When you change your narrative, you shift your perspective on your capabilities and potential. It allows you to see your value and contributions in a new light, fostering a deeper sense of belonging. This self-awareness and confidence can transform how you interact with others and how you perceive your place in various settings, from professional environments to personal relationships.

Can you share a technique or exercise from the book that someone can use to start rewriting their personal narratives?

A good exercise is to list all the “I’m too” statements about yourself. For example, “I’m not professional enough” or “I’m too radical.” These statements often highlight our greatest strengths. By examining these statements, we can start to understand the stories we tell ourselves and begin to rewrite them. For instance, questioning what “professional” means and who defines it can lead to a more empowering narrative.

Another technique is to look at the strengths within these “I’m too” statements. For example, “I’m too radical” might actually reflect a strength in innovative thinking and the ability to challenge the status quo, which can be incredibly valuable in many professional contexts.

Many workers struggle with maintaining their authentic selves in professional settings.
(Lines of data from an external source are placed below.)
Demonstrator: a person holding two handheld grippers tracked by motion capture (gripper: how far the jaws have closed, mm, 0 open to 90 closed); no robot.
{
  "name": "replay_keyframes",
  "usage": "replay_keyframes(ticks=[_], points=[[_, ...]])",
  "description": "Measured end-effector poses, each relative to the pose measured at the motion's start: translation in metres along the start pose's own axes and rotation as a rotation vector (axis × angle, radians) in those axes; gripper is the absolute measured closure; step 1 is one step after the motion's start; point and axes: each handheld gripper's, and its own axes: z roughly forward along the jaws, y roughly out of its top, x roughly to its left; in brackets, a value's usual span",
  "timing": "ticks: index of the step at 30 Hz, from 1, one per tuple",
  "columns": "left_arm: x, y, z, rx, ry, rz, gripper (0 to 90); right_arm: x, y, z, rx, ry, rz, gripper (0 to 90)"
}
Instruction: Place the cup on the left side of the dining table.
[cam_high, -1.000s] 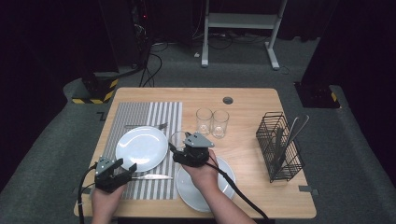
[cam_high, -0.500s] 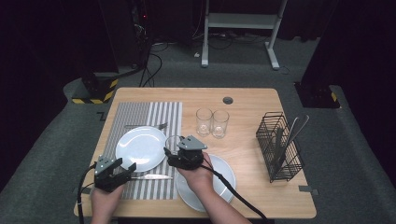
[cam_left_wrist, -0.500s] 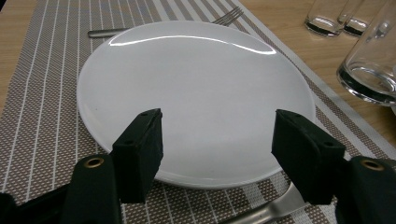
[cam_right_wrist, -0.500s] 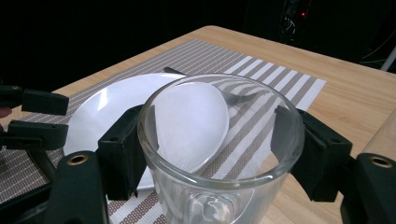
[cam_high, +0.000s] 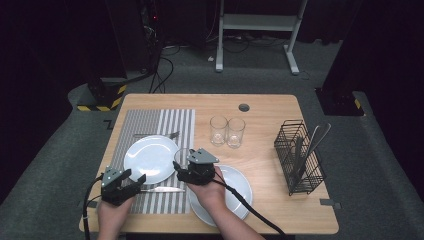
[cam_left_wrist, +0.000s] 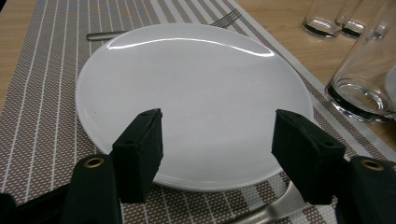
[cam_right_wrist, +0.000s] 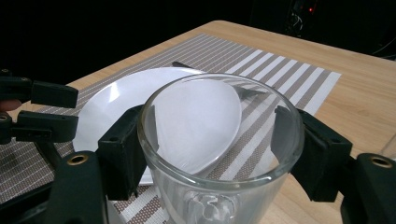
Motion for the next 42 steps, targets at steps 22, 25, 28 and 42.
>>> replay_keyframes(ticks=[22,25,28,42], points=[[0.001,0.0,-0.001,-0.001,-0.002,0.0,33.9,0.008,-0.006,0.009,0.037,0.024,-0.004,28.7],[0.0,0.0,-0.001,0.0,-0.002,0.001,33.9,0.009,-0.007,0.01,0.041,0.026,-0.011,28.7],[0.001,0.0,-0.001,-0.001,-0.003,-0.001,33.9,0.01,-0.007,0.01,0.041,0.028,-0.01,28.7],[0.001,-0.001,-0.001,-0.001,-0.002,-0.004,33.9,0.015,-0.007,0.011,0.041,0.035,-0.029,28.6]])
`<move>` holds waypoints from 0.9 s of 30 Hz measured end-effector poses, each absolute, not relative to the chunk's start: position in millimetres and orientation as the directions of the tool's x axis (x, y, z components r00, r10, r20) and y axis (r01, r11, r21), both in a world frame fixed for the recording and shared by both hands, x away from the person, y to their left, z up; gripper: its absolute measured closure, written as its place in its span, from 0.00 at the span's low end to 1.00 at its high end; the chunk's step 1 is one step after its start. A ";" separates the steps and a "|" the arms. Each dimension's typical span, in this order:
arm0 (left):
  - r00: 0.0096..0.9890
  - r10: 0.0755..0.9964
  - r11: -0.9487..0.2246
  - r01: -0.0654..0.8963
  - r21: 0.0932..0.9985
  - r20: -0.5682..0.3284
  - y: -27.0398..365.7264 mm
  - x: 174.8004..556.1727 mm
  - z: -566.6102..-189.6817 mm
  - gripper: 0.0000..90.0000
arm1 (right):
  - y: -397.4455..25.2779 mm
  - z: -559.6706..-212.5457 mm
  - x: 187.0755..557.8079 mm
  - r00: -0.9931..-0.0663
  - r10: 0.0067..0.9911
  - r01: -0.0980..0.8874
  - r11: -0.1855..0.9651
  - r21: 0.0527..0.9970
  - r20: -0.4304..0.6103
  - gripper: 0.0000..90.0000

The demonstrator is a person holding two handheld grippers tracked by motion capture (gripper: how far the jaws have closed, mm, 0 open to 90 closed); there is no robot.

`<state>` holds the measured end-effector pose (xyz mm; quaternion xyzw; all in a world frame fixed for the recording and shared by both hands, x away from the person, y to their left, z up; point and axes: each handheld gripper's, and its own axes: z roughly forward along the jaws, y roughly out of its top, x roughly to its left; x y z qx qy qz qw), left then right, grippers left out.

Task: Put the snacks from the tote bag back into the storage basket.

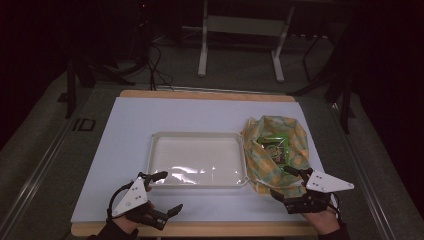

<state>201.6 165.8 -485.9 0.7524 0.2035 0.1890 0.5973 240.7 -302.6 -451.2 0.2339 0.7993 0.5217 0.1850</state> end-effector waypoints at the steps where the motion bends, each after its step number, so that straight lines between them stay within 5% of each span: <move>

What advice would you give?

I encourage everyone to do the inner work before entering a professional setting. Invest in understanding yourself and how you want to be seen, heard, and valued. Understand your strengths, values, and the unique qualities you bring to the table. This foundation allows you to navigate professional settings with confidence and integrity. It also helps you recognize and advocate for the kind of work environment where you and your colleagues can thrive.

Where do you see the line between authenticity and professional expectations? How would you define the balance?

I think people expect good work, I do—and that, to me, is professional, right? If I can do my work in a way that honors myself, that’s where authenticity and professionalism come together. If these are in conflict, it’s important to question if the environment is right for you or if you can impact the culture to align better with your values.

Balancing authenticity and professional expectations involves aligning personal values with professional goals. Authenticity doesn’t mean abandoning professional standards; it means bringing your authentic self to your work. It’s about delivering quality work while staying true to your principles and personality. If you find that your authenticity is consistently at odds with professional expectations, it might be worth considering whether you are in the right environment or if there are ways to influence the culture to be more inclusive.

What emerging trends or challenges do you see concerning identity and belonging in today’s society?

Identity is being fundamentally challenged, especially in the Americas. The backlash against diverse identities is destructive and causes pain. We need courageous conversations and civil discourse to bridge differences. The hard work will be to learn to live and connect around our differences.

The current socio-political climate has intensified the challenges around identity and belonging. There’s a growing need for spaces where people can engage in meaningful conversations about these issues. This requires a commitment to empathy, understanding, and active listening. Organizations and communities must prioritize creating environments where diverse identities are respected and valued. They also need to make space for inner work and exploration.

Bridging and connecting over differences isn’t just a personal issue or a business issue—it’s a human issue. In every aspect of our lives, we need to make space for these conversations and allow exploration to thrive.

Finally, what top advice would you give?

Come as you are. Define your identity and understand how you want to be seen, heard, and valued. This will open your eyes to yourself and others’ journeys. When you understand your purpose, you can share it with others and create spaces where everyone belongs.